Constant	-0.652	-0.554	-1.668^***	-2.350^***	-3.035^***	-5.710^***	-5.709^***	-6.515^***	-8.367^***	-8.733^***	-8.955^***	-8.885^***
	(0.572)	(0.590)	(0.598)	(0.631)	(0.706)	(0.823)	(0.786)	(0.828)	(0.925)	(0.949)	(0.939)	(0.924)


Akaike Inf. Crit.	5,673.800	5,673.800	5,673.800	5,673.800	5,673.800	5,673.800	5,673.800	5,673.800	5,673.800	5,673.800	5,673.800	5,673.800

Note:	p<0.1; p<0.05; p<0.01

The results above show the multinomial logistic coefficients and standard errors of the regression. Specifically, they represent coefficients relative to the base year 1957.

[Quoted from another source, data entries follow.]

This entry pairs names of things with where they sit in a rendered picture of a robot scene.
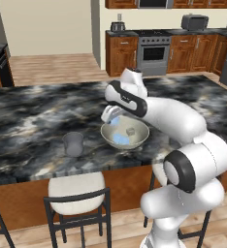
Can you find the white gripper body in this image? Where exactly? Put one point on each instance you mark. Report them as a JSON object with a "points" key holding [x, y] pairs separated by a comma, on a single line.
{"points": [[108, 113]]}

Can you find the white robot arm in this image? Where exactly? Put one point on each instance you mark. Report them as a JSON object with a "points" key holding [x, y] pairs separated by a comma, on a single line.
{"points": [[180, 116]]}

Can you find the pale blue ice cube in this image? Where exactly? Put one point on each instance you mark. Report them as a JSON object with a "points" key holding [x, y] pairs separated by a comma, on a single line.
{"points": [[114, 121], [121, 139]]}

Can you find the grey ice cube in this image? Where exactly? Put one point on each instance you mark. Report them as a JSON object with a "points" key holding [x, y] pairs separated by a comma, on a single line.
{"points": [[130, 131]]}

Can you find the pale grey bowl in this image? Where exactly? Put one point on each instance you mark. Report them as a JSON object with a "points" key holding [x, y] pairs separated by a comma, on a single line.
{"points": [[138, 137]]}

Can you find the grey drinking glass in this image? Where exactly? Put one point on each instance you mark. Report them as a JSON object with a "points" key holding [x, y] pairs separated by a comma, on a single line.
{"points": [[73, 145]]}

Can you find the grey oven with hob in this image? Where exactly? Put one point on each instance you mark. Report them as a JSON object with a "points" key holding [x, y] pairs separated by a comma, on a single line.
{"points": [[153, 53]]}

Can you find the black stool with white cushion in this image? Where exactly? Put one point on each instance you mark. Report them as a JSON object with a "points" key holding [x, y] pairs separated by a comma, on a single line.
{"points": [[158, 174], [76, 193]]}

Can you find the wooden kitchen island base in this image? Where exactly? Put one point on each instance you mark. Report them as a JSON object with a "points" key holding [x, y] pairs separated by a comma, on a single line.
{"points": [[128, 190]]}

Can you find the dark grey toaster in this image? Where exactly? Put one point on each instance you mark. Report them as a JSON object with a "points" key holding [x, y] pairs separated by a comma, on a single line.
{"points": [[117, 26]]}

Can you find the black dishwasher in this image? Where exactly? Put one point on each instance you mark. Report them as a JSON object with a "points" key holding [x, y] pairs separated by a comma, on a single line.
{"points": [[4, 69]]}

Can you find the grey microwave oven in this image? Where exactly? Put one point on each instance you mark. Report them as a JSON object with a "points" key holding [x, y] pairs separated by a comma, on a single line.
{"points": [[154, 3]]}

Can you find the grey toaster oven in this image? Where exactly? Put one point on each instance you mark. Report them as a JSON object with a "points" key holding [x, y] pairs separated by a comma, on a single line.
{"points": [[194, 22]]}

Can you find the grey wall socket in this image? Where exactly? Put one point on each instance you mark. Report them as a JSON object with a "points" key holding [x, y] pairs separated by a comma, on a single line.
{"points": [[119, 16]]}

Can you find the wooden wall cupboards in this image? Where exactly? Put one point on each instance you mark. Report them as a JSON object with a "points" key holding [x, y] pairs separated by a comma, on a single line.
{"points": [[122, 3]]}

These coefficients are not very useful at the moment, since they are not in log odds form, but they do show what is statistically significant for us. For instance, notice that every year past 1967 presents a statistically significant estimate at the 0.01% level for danceability, energy, and valence. Speechiness is only significant for a few years in the 70’s and 80’s.

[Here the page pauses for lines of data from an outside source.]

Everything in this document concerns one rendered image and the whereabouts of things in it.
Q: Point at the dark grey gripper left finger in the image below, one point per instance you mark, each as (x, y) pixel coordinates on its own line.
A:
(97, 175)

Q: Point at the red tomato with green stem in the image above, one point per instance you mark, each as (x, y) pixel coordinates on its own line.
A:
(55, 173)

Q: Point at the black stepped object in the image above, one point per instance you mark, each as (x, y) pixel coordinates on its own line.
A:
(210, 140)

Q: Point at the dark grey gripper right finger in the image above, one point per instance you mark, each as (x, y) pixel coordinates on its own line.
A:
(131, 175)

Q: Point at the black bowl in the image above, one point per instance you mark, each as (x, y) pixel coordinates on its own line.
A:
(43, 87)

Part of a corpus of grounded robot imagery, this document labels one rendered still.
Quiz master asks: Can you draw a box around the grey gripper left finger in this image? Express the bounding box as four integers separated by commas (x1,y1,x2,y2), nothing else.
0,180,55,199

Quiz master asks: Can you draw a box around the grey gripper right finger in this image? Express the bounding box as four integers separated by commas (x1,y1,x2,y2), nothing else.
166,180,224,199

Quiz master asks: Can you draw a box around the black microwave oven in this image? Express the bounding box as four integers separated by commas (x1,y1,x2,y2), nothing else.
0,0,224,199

In order to find meaning in the coefficients themselves, I convert the estimates to a log-odd ratio and present the results below:

#Converting values to log-odds ratios
results <- as.data.frame(exp(coef(multi1)))

knitr::kable(
  results, caption = "Log-Odd Ratios for Song Attributes on Year"
)

Log-Odd Ratios for Song Attributes on Year

	(Intercept)	danceability	energy	speechiness	valence
1962	0.5208494	6.661422e+00	1.555074e+00	0.0456903	0.5441405
1967	0.5748024	5.631347e+00	3.249863e+01	0.0000001	0.1185238
1972	0.1885981	5.296551e+01	3.715979e+01	0.0856583	0.0351924
1977	0.0953486	2.143047e+02	8.682193e+02	0.0004214	0.0026335
1982	0.0480518	3.606303e+03	6.990921e+02	0.0000000	0.0033055
1987	0.0033116	8.634961e+04	2.256384e+04	0.0000000	0.0002467
1992	0.0033144	1.625644e+05	9.961289e+03	0.0229122	0.0000436
1997	0.0014814	2.112033e+06	1.933329e+03	0.6072308	0.0000331
2002	0.0002324	1.511616e+06	6.632075e+04	7.4048987	0.0000166
2007	0.0001612	9.309401e+05	2.898579e+05	50.3147102	0.0000069
2012	0.0001291	1.596567e+06	4.911120e+05	1.5792237	0.0000056
2017	0.0001384	8.390913e+06	1.269533e+05	7.4920731	0.0000029

Disregarding speechiness(since most values are not statistically significant), we can notice that the odds of a more positive or “happier” song making the Billboard Top 100’s Chart are much lower for a song in the 2000’s compared to 1957. This is what we previously expected based on the plot.